Oct 29, 2007

A Work in Progress


Deep in the heart of cyberspace, something new called a Network Warfare and Ops Squadron fights battles 24/7 from a building in a nondescript office park here at Lackland Air Force Base.

At one end of the room, a crew monitors the cyberspace highways for the first signs of a hacker infiltration, spreading virus, or network-jamming wave of spam. A second crew rapidly investigates every problem and scrambles other crews to counter each incursion with an armory of specialized software. And all of it is under the watchful eyes of a pyramid of officers and officials that ascends through the departments of Defense, Homeland Security, and Justice and eventually into the Oval Office.

Every day, every hour, the squadron reacts to myriad trivial or significant attacks on some of the 650,000 computers that allow the Air Force to pay its personnel, manage day care centers, buy fuel, direct fighter-bombers in Iraq and Afghanistan, and launch nuclear-tipped missiles should the order ever come.

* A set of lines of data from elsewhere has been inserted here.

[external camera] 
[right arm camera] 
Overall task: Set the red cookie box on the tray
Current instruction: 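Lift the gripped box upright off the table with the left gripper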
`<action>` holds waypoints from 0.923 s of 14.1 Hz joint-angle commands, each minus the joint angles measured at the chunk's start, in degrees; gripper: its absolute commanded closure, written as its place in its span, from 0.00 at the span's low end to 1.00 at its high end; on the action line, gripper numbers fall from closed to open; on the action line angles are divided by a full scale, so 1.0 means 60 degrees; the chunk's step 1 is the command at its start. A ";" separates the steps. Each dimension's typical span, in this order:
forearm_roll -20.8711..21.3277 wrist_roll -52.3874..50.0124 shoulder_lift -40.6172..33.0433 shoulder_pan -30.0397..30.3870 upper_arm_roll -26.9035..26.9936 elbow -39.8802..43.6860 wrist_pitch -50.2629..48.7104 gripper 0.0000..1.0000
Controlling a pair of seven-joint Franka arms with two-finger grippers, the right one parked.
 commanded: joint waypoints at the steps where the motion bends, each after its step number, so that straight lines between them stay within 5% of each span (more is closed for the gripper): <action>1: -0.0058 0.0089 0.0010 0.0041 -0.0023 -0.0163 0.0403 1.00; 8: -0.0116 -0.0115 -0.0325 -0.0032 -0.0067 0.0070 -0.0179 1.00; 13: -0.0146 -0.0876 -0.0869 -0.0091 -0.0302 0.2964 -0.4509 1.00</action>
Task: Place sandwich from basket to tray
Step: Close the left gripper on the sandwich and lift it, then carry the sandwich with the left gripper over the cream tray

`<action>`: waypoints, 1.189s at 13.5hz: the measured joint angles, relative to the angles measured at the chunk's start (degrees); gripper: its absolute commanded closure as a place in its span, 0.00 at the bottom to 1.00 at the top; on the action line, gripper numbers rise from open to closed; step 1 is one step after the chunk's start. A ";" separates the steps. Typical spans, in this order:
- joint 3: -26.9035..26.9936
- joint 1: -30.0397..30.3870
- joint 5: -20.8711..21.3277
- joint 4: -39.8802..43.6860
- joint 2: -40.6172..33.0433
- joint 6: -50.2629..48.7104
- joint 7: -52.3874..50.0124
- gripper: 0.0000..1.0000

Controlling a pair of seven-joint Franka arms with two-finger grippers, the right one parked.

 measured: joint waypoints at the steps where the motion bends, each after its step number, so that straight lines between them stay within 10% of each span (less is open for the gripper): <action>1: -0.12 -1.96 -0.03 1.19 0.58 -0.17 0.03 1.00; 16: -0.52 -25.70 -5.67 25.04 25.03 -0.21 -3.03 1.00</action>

But this squadron is very different from the traditional units of leather-jacketed, death-defying pilots soaring through the wild blue yonder. These warriors are mostly office-dwelling private contractors whose skills and actions are bound by a complicated tangle of software and U.S. law rather than the laws of aerodynamics and the limits of physical courage. Yet, these "airmen" play an increasingly important role in the Air Force and the Defense Department, because warfare has spread into cyberspace, just as it long ago spread into air and space.

That's why the Air Force has tapped Maj. Gen. William Lord to assemble the Air Force Cyberspace Command by next October, whose job will be to recruit, equip, and train a new corps of cyber-warriors perpetually ready to protect military networks from whatever threats emerge.

The new command, Lord said, must also prepare for an offensive role -- to infiltrate or wreck enemy networks and to manipulate enemy leaders, should that action ever be ordered by the president. One goal, he said, is to give future presidents the ability to deter cyber-attacks. The ability to say, "We're not going to blow up your cities, we're going to melt your cities," or at least their electronic infrastructures, can help counter cyber-attacks, Lord said. "It doesn't have to be a weapon that ever gets used," he added.

(...)

The contractors don't live the regimented lives of military personnel, and they don't wear uniforms. But they all have to pass security and background checks. "We have to entrust them with the keys to all of the information on the networks," said Col. Mark Kross, who commands the 26th Network Operations Group, which includes Grant's squadron.

Lord's emerging Cyberspace Command is expected to include the Lackland operation and other classified programs as well as exotic aircraft, such as the U2 spy plane, EC-135 electronic-eavesdropping aircraft, EC-130E Commando Solo radio-broadcasting plane, and the EC-130H Compass Call radio-jamming aircraft.

Its headquarters will likely consist of several hundred staff overseeing perhaps 20,000 Air Force personnel. They will include software experts, lawyers, electronic-warfare and satellite specialists, and behavioral scientists, Lord said. "You have to reach out to a different kind of recruit," he noted.